Records contained in a dataset:
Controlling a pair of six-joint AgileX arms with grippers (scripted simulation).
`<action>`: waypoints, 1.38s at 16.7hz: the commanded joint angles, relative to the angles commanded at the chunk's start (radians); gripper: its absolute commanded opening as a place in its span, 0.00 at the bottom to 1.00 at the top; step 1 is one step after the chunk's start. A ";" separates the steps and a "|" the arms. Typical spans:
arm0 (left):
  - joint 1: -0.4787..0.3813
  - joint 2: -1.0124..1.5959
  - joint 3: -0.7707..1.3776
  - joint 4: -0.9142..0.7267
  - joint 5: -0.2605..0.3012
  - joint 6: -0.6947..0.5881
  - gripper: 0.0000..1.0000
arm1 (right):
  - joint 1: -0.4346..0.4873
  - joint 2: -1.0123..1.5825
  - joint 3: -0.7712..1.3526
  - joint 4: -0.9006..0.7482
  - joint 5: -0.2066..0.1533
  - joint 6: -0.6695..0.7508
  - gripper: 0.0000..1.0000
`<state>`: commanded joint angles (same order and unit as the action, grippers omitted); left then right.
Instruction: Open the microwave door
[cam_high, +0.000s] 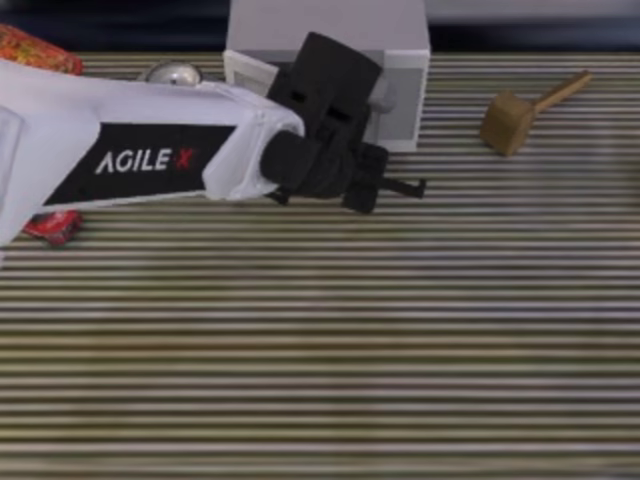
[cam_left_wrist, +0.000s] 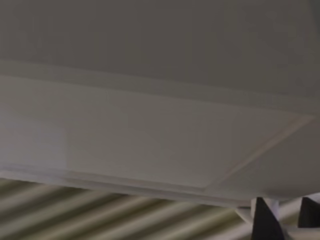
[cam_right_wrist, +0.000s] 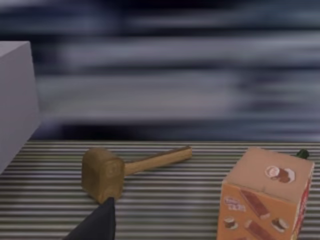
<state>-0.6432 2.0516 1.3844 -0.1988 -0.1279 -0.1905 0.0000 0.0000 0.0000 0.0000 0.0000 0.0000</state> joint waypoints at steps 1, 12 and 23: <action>0.000 0.000 0.000 0.000 0.000 0.000 0.00 | 0.000 0.000 0.000 0.000 0.000 0.000 1.00; -0.004 -0.007 -0.021 0.006 0.023 0.022 0.00 | 0.000 0.000 0.000 0.000 0.000 0.000 1.00; 0.025 -0.049 -0.076 0.034 0.072 0.085 0.00 | 0.000 0.000 0.000 0.000 0.000 0.000 1.00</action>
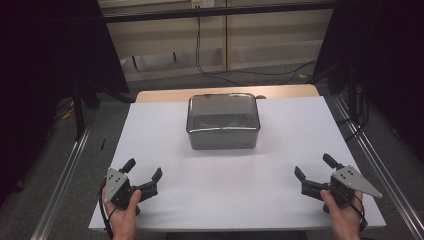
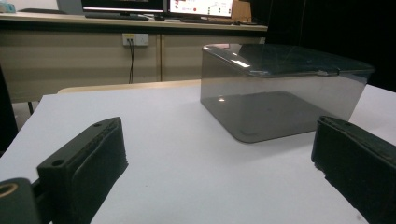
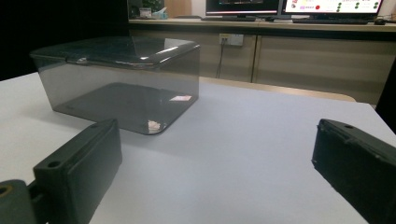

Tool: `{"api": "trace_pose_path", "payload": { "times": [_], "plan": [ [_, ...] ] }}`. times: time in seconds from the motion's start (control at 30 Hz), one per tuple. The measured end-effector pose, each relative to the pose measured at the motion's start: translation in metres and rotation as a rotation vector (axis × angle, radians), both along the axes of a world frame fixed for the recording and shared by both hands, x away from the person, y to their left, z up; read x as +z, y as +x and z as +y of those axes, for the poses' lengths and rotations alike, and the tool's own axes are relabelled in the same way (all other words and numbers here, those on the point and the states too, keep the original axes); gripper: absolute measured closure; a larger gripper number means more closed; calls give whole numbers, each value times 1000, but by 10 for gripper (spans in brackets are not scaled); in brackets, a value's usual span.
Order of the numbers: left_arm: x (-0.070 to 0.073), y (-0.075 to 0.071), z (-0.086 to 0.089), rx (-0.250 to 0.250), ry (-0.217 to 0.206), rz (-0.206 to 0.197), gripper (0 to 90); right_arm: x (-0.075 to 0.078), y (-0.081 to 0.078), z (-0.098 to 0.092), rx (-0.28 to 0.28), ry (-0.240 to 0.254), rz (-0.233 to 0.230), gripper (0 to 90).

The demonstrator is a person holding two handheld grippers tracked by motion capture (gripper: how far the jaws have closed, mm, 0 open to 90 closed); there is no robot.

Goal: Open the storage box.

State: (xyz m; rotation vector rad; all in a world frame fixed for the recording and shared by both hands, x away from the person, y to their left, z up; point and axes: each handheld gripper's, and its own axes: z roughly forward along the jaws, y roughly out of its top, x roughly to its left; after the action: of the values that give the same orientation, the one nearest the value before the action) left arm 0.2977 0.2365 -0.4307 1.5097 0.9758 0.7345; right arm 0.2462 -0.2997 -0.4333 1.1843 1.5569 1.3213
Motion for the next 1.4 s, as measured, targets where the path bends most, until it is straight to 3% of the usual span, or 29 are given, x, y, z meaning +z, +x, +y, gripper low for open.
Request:
{"api": "trace_pose_path", "payload": {
  "times": [0.4, 0.5, 0.6, 0.7, 1.1, 1.4],
  "plan": [
    [-1, 0, -4, 12, -1, 17, 30, -2, 2, 3, 22, -3, 9, 13],
    [-1, -1, -4, 9, 10, 17, 30, -4, 3, 6, -11, -52, 24, 22],
    [-2, -2, -4, 17, 13, 16, 30, -4, 6, 7, 7, -14, 33, 19],
    [-1, -3, -3, 19, 18, 8, 30, -4, 7, 10, 6, -35, 27, 19],
    [-1, -1, -4, 31, 19, 10, 30, -5, 16, 25, 67, -50, 17, 11],
    [-1, -1, -5, 27, 18, 13, 30, -5, 22, 38, 118, -31, 20, 14]
  ]
}}
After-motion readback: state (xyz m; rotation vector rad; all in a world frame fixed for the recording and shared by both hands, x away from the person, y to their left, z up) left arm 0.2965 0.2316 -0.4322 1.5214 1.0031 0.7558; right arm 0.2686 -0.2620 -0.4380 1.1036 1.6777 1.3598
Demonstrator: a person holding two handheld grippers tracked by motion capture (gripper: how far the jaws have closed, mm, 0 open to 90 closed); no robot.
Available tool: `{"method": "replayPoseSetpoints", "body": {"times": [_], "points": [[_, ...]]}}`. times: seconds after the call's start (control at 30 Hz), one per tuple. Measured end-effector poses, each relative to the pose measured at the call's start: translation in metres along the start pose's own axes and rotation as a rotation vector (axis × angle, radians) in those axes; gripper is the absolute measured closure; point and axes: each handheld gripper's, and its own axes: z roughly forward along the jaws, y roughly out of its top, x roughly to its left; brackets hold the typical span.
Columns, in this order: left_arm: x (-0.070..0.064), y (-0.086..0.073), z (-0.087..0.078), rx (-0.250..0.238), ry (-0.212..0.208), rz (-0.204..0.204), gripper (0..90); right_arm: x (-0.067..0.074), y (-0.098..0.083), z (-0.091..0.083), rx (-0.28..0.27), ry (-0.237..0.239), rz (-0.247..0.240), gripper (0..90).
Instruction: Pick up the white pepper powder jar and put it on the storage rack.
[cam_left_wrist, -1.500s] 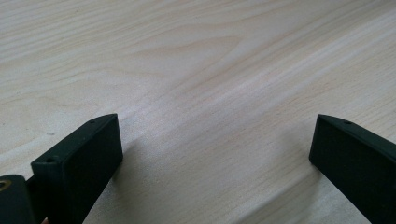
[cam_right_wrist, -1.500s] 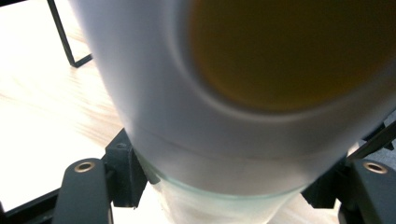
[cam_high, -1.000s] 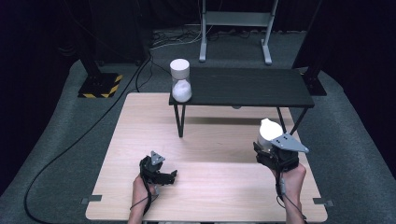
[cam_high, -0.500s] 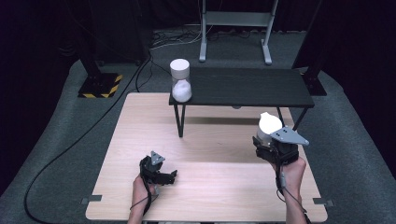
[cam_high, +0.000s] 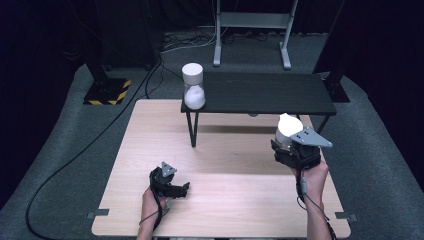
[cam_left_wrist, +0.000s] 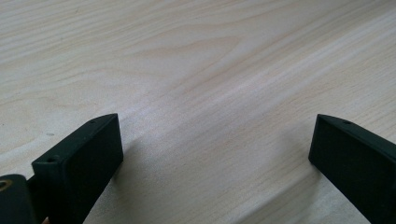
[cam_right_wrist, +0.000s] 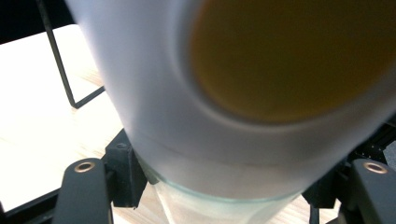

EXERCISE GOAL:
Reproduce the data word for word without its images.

WRITTEN ANSWER:
Controlling a pair of six-joint AgileX arms with grippers (scripted simulation).
`<action>`: waypoints, 1.38s at 16.7hz: the commanded joint angles, relative to the angles commanded at the chunk's start (radians); gripper: its absolute commanded opening as a place in its span, 0.00 at the bottom to 1.00 at the top; step 1 is one step after the chunk's start. A ";" separates the steps and a "|" the arms. Typical spans:
arm0 (left):
  - joint 1: -0.4787..0.3813
  - joint 2: -1.0124..1.5959
  - joint 3: -0.7707..1.3776
  - joint 4: -0.9142..0.7267
  - joint 5: -0.2605..0.3012
  - joint 6: -0.6947..0.5881
  - gripper: 0.0000..1.0000
arm1 (right):
  - joint 1: -0.4346..0.4873
  - joint 2: -1.0123..1.5825
  - joint 3: -0.7712..1.3526
  - joint 4: -0.9006..0.7482
  - joint 5: -0.2066..0.1533
  - joint 6: -0.6695..0.7508
  - gripper: 0.0000..1.0000
`<state>`: commanded joint angles (same order and unit as the action, grippers omitted); left then right.
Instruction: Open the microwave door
[cam_high, +0.000s] 
[cam_left_wrist, +0.000s] 
[cam_right_wrist, +0.000s] 
<state>-0.6432 2.0516 1.3844 -0.1988 -0.1279 -0.1905 0.0000 0.0000 0.0000 0.0000 0.0000 0.0000</state> joint waypoints at steps 1, 12 and 23: <action>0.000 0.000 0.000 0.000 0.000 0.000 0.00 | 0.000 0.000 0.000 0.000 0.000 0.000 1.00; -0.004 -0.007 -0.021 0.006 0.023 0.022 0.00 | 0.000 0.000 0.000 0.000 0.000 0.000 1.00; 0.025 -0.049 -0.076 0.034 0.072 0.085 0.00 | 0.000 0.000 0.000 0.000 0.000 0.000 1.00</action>

Tool: `{"api": "trace_pose_path", "payload": { "times": [_], "plan": [ [_, ...] ] }}`. times: time in seconds from the motion's start (control at 30 Hz), one per tuple. The measured end-effector pose, each relative to the pose measured at the motion's start: translation in metres and rotation as a rotation vector (axis × angle, radians), both along the axes of a world frame fixed for the recording and shared by both hands, x away from the person, y to their left, z up; read x as +z, y as +x and z as +y of those axes, for the poses' lengths and rotations alike, and the tool's own axes are relabelled in the same way (all other words and numbers here, those on the point and the states too, keep the original axes); gripper: absolute measured closure; a larger gripper number means more closed; calls give whole numbers, each value times 1000, but by 10 for gripper (spans in brackets are not scaled); in brackets, a value's usual span.
Order of the numbers: left_arm: x (-0.070 to 0.073), y (-0.075 to 0.071), z (-0.086 to 0.089), rx (-0.250 to 0.250), ry (-0.217 to 0.206), rz (-0.206 to 0.197), gripper (0 to 90); right_arm: x (-0.075 to 0.078), y (-0.081 to 0.078), z (-0.098 to 0.092), rx (-0.28 to 0.28), ry (-0.240 to 0.254), rz (-0.233 to 0.230), gripper (0 to 90).

The demonstrator is a person holding two handheld grippers tracked by motion capture (gripper: how far the jaws have closed, mm, 0 open to 90 closed); there is no robot.

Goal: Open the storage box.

State: (xyz m; rotation vector rad; all in a world frame fixed for the recording and shared by both hands, x away from the person, y to their left, z up; point and axes: each handheld gripper's, and its own axes: z roughly forward along the jaws, y roughly out of its top, x roughly to its left; after the action: of the values that give the same orientation, the one nearest the value before the action) left arm 0.2977 0.2365 -0.4307 1.5097 0.9758 0.7345; right arm 0.2462 -0.2997 -0.4333 1.1843 1.5569 1.3213
Motion for the next 1.4 s, as measured, targets where the path bends most, until it is straight to 3% of the usual span, or 29 are given, x, y, z meaning +z, +x, +y, gripper low for open.
Request:
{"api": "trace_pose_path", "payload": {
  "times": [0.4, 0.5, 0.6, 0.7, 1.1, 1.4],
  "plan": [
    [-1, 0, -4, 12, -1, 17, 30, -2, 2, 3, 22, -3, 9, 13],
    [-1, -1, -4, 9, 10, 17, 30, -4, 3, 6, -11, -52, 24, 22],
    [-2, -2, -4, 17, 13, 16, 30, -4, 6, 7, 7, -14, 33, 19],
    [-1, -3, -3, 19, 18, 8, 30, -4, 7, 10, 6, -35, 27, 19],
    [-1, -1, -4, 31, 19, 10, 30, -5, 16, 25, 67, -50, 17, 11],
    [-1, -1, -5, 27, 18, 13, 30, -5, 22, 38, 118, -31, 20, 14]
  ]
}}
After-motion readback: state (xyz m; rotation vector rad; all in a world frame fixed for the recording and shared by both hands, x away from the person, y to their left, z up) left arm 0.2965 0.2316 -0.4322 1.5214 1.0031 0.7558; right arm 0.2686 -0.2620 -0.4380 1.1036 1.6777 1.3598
Demonstrator: a person holding two handheld grippers tracked by motion capture (gripper: how far the jaws have closed, mm, 0 open to 90 closed); no robot.
Available tool: `{"method": "replayPoseSetpoints", "body": {"times": [_], "points": [[_, ...]]}}`. times: seconds after the call's start (control at 30 Hz), one per tuple. Measured end-effector poses, each relative to the pose measured at the call's start: translation in metres along the start pose's own axes and rotation as a rotation vector (axis × angle, radians) in those axes; gripper is the absolute measured closure; point and axes: each handheld gripper's, and its own axes: z roughly forward along the jaws, y roughly out of its top, x roughly to its left; brackets hold the typical span.
Columns, in this order: left_arm: x (-0.070..0.064), y (-0.086..0.073), z (-0.087..0.078), rx (-0.250..0.238), ry (-0.212..0.208), rz (-0.204..0.204), gripper (0..90); right_arm: x (-0.067..0.074), y (-0.098..0.083), z (-0.091..0.083), rx (-0.28..0.27), ry (-0.237..0.239), rz (-0.247..0.240), gripper (0..90).
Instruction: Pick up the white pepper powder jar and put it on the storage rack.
[cam_left_wrist, -1.500s] 
[cam_right_wrist, -1.500s] 
[cam_high, -1.000s] 
[cam_high, -0.500s] 
[cam_high, +0.000s] 
[cam_left_wrist, +0.000s] 
[cam_right_wrist, +0.000s] 

No more output will be added to the exercise.